Prosa
IL SERVITORE DI DUE PADRONI

Un interessante 'Servitore di due padroni'

Un interessante 'Servitore di due padroni'

Dovrebbe essere regola valida sempre andando a teatro o al cinema - specialmente se si sa che il regista è ‘fuori dal coro’ - la piccola frase che conclude il delizioso (e profondo) apologo in premessa al libretto de'Il servitore di due padroni': “Tu sei ricolmo delle tue opinioni e congetture. Come posso spiegarti… se prima non vuoti la tua tazza?”
Ovviamente la tazza è la mente.

Il lavoro che Ken Ponzio ha riscritto dal testo goldoniano per la regia di Antonio Latella è fedele allo spirito di Goldoni anche se lo ‘tradisce’ profondamente nel testo e nella forma, facendone uno spettacolo radicalmente diverso, tale da sconcertare e disturbare chi del grande commediografo ha una visione pietrificata, quasi come la statua che Venezia gli ha dedicato in Campo San Bartolomeo nei pressi di Rialto.
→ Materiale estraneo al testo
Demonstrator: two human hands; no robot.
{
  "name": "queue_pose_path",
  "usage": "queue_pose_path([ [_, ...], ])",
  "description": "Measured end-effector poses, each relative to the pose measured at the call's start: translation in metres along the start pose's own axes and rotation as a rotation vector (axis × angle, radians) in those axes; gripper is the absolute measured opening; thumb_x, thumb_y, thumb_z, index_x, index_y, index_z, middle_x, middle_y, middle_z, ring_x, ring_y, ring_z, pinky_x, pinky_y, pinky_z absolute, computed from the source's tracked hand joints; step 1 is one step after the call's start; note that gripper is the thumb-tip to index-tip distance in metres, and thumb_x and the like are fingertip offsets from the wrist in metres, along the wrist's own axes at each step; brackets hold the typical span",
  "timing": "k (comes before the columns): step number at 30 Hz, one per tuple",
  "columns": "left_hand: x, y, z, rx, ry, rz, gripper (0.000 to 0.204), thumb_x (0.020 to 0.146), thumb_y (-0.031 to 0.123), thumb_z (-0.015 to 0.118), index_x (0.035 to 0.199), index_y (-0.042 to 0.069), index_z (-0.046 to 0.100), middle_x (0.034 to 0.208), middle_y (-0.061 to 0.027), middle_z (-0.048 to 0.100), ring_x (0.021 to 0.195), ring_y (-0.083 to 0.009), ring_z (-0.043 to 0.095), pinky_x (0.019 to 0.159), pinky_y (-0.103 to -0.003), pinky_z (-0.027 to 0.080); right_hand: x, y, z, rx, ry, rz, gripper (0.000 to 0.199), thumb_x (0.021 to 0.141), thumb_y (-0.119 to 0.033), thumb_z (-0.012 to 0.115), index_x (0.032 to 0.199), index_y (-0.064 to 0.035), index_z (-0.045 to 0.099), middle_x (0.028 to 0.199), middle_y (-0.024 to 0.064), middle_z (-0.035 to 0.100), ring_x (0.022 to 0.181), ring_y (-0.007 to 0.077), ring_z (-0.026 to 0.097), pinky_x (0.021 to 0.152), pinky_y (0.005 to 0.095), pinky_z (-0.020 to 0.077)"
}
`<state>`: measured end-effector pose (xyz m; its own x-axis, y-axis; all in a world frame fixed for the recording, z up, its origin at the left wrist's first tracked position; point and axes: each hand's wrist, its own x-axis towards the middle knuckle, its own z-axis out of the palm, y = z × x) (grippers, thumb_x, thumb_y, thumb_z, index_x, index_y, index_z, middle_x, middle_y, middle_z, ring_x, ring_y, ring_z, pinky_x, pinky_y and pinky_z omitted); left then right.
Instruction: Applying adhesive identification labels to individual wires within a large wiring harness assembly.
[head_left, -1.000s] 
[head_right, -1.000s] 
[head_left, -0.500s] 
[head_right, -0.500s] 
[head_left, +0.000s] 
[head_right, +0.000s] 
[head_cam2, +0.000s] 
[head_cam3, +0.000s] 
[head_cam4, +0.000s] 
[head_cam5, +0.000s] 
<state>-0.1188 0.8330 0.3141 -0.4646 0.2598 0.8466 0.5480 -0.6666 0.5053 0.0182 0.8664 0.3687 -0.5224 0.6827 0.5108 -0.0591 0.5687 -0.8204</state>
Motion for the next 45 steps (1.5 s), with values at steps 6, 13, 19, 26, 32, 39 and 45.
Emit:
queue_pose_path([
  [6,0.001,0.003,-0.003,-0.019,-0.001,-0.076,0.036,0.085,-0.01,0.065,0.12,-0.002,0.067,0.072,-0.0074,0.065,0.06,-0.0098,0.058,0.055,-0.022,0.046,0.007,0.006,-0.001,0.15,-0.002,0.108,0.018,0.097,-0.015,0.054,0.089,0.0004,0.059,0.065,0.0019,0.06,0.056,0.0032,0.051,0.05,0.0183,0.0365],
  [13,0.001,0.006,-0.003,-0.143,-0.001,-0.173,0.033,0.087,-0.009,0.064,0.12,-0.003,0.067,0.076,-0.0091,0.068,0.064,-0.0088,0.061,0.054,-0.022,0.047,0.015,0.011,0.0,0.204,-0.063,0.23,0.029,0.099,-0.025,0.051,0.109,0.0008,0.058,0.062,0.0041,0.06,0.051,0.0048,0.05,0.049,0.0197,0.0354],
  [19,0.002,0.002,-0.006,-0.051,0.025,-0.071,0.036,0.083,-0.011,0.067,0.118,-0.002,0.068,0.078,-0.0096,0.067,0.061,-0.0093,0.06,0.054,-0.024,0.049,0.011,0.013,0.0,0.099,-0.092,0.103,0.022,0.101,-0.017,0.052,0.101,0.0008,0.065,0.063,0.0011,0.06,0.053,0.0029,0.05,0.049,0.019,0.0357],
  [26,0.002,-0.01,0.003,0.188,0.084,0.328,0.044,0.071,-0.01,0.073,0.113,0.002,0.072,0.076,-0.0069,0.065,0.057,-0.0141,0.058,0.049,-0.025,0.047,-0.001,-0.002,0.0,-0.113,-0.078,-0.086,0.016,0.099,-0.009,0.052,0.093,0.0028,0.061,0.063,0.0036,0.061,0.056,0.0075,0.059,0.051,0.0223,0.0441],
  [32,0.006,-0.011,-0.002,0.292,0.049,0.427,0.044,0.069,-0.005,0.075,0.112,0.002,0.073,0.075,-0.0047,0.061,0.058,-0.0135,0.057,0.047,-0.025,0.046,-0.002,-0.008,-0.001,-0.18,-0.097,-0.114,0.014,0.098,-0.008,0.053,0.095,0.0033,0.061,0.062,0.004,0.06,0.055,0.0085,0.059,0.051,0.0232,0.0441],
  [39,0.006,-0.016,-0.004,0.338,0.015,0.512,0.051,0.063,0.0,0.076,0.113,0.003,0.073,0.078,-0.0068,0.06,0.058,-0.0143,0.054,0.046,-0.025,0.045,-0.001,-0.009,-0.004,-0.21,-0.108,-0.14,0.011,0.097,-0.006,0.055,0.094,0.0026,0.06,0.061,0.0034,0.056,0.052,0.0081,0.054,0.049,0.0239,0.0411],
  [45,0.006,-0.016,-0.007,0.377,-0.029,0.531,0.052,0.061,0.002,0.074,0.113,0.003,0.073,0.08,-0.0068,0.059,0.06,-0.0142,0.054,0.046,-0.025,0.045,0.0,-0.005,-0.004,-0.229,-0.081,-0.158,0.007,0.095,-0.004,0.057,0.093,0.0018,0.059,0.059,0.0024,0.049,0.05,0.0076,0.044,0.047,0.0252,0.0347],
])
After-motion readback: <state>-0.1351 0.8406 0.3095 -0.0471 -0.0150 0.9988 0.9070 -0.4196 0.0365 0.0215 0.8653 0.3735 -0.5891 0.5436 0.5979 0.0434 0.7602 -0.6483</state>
Per assaporare l’opera di Latella occorre dimenticare non solo le ‘tragiche’ rappresentazioni (peraltro fedelissime in costumi e linguaggio) che un noto attore ormai defunto propinava a noi studenti facendoci odiare ed evitare Goldoni, ma anche le - peraltro splendide - letture che ne hanno fatto Squarzina e Strehler e in particolare quell’Arlecchino servitore di due padroni realizzato dal grande regista nel 1947 e che da oltre sessant’anni delizia generazioni di spettatori grazie anche alle interpretazioni prima di Moretti e poi di Soleri.

Il servitore di due padroni era stato scritto in piena transizione dalla ‘Commedia dell’Arte’ (in cui sulla base di un ‘canovaccio’ gli attori improvvisavano) alla commedia moderna in cui gli attori recitano seguendo un copione scritto.
La prima stesura del 1745, infatti, era la rielaborazione di un canovaccio già conosciuto e rappresentato realizzata da Goldoni per l’attore Antonio Sacchi (che improvvisava con il nome di Truffaldino) nel rispetto della tradizione. Nelle successive stesure il Nostro giunse gradualmente alla completa applicazione della sua riforma.
Ponzio e Latella si sono ispirati al commediografo veneto (in locandina è scritto da e non di Goldoni) nel rompere la tradizione teatrale e nel sottolineare la modernità delle sue idee sulla condizione della donna per molti (ma non per tutti se si parla ancora di pari opportunità e se in diversi Paesi la situazione non è mutata di molto) oggi normali, ma che all’epoca dovevano essere dirompenti (si pensi alla ribellione di Clarice contro la volontà del padre che voleva sposarla contro i suoi sentimenti).

Latella prosegue con questo lavoro la ricerca sul teatro come spazio di verità possibili e come luogo della menzogna (è il terzo capitolo di una tetralogia iniziata con A. H. e Die Wohlgesinnten e che si concluderà con Peer Gynt) simboleggiato dalle maschere, da qui il loro non utilizzo.
É evidente il desiderio di smontare il teatro tradizionale privandolo degli orpelli e delle convenzioni affinché torni a essere, attraverso la parola, pura espressione di sentimenti.

La messa in scena è ricca d’intuizioni e scelte felici come la splendida apertura su una hall d’albergo con il televisore sempre acceso e Smeraldina (un’ottima Peraza Rios struggente nel monologo) che passa l’aspirapolvere o la valorizzazione di Brighella il quale da spettatore conscio, ma passivo della tradizione diviene mefistofelico regista di tutti gli eventi scandendone i tempi e descrivendoli in una specie di cronaca. Bello anche il gioco delle diversità linguistiche dal veneziano di Pantalone, ai francesismi di Beatrice, ai diversi dialetti: ognuno ha il suo linguaggio.
A volte, però, il lavoro sembra aver bisogno di un’ulteriore messa a punto risultando faticoso da seguire quando il racconto si disperde senza giungere a conclusioni.
Inoltre, nella seconda parte, il metodico smontaggio della scenografia coglie lo spettatore impreparato e nel finale appare eccessiva la prolungata reiterazione dello strehleriano ‘lazzo della mosca’ e di difficile comprensione il ritorno (che pur rientra in una logica stringente) ai versi goldoniani.

Ottimo tutto il cast - impegnato in un’impostazione non facile e sempre misurato nelle sfumature grottesche - su cui eccelle lo splendido Brighella di Massimiliano Speziani.
Uno spettacolo da vedere: fa riflettere e discutere.